A los 24 años se fracturó la tibia de ambas piernas durante un partido y no jugó durante dos años. Después, regresó al Proleter y en cuatro años disputó 100 partidos en el primer equipo.

Kosnic también dirigió una escuela de fútbol para niños de 7 a 10 años, y fue entrenador y cazatalentos en varios equipos del noreste de Serbia.

En 1992, en un partido local, descubrió el talento de Darko Kovacevic, fichado a su recomendación por el Proleter Zrenjanin, y que después fue jugador de la Real Sociedad, Juventus y el Estrella Roja de Belgrado, entre otros clubes profesionales.

Una dieta frugal

Kosnic controla regularmente su salud, que por ahora no le falla, quizás gracias a la constante actividad física, a los genes o a la comida sana.

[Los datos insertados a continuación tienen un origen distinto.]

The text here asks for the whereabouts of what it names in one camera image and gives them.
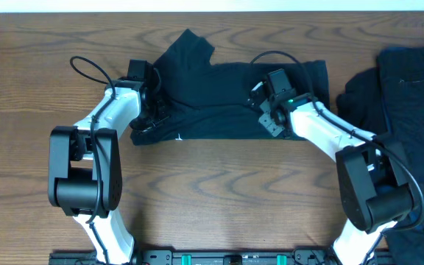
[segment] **pile of clothes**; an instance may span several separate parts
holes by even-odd
[[[186,30],[154,63],[169,104],[168,118],[151,130],[136,130],[135,145],[172,139],[274,138],[258,123],[262,114],[250,91],[270,71],[284,69],[298,94],[306,90],[295,64],[224,63],[211,65],[214,47]],[[325,61],[303,63],[315,96],[329,107]],[[336,99],[338,115],[363,130],[390,132],[402,142],[409,166],[424,193],[424,48],[382,51],[377,67],[357,74]],[[282,132],[278,138],[299,140]],[[413,222],[413,213],[404,222]],[[424,222],[416,229],[388,233],[397,264],[424,264]]]

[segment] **folded garment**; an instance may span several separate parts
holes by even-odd
[[[308,92],[304,73],[289,63],[223,63],[211,65],[214,47],[186,30],[154,63],[162,85],[160,92],[169,108],[160,126],[146,132],[135,130],[135,145],[172,139],[259,139],[273,138],[258,123],[262,114],[259,99],[250,91],[271,71],[284,69],[298,94]],[[303,63],[318,99],[327,107],[328,73],[325,61]],[[300,139],[288,132],[278,138]]]
[[[339,116],[351,124],[376,133],[388,130],[402,142],[424,193],[424,48],[383,51],[378,68],[356,75],[336,103]],[[424,222],[386,239],[397,264],[424,264]]]

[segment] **green connector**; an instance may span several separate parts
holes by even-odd
[[[192,258],[191,255],[182,255],[181,256],[181,265],[191,265]]]
[[[278,265],[287,265],[286,255],[278,255]]]

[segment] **wooden table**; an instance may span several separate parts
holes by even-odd
[[[186,28],[216,47],[212,63],[247,62],[271,49],[326,60],[332,102],[383,48],[424,46],[424,13],[0,14],[0,264],[46,264],[53,250],[93,249],[46,193],[51,130],[102,98],[103,87],[76,74],[69,58],[86,56],[119,77],[130,58],[154,62]],[[129,134],[120,142],[120,207],[144,243],[325,246],[345,222],[335,166],[308,142],[133,146]]]

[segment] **dark fabric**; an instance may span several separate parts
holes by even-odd
[[[424,48],[388,49],[378,57],[378,66],[381,86],[375,85],[375,69],[354,77],[347,84],[347,94],[337,101],[339,115],[372,131],[380,130],[387,120],[387,129],[402,142],[424,193]],[[381,92],[381,101],[373,100]],[[358,114],[350,114],[350,106]],[[416,213],[405,223],[415,219]],[[388,233],[387,242],[397,264],[424,264],[424,222],[414,230]]]
[[[308,92],[295,64],[224,63],[211,65],[214,47],[186,30],[154,63],[162,79],[161,91],[169,103],[170,118],[149,132],[133,131],[135,145],[198,138],[272,138],[258,123],[259,104],[248,101],[251,89],[270,71],[283,68],[299,94]],[[328,106],[325,61],[303,63],[316,96]],[[279,138],[298,139],[281,133]]]

"Cada mañana tomo un litro de leche con pan y cucharada y media de miel. Casi no tengo que comer nada más todo el día", dice. Una dieta frugal que, según dice, le ha funcionado siempre.

Toda su comida es orgánica, del patio de su casa en Medja, donde también cría para su familia unas cuantas cabras y corderos.

"No he fumado nunca, pero no sé si esto tiene alguna influencia en mi salud. Y alcohol solo de forma muy moderada con ocasión de alguna fiesta", señala el jugador.

Solo se arrepiente de una cosa: no haber fichado por el Partizan de Belgrado a comienzos de la década de 1970, cuando tuvo la oportunidad. Optó entonces por el Proleter. "Tendría que haber ido (al Partizan). Quién sabe cómo sería mi vida ahora", se lamenta.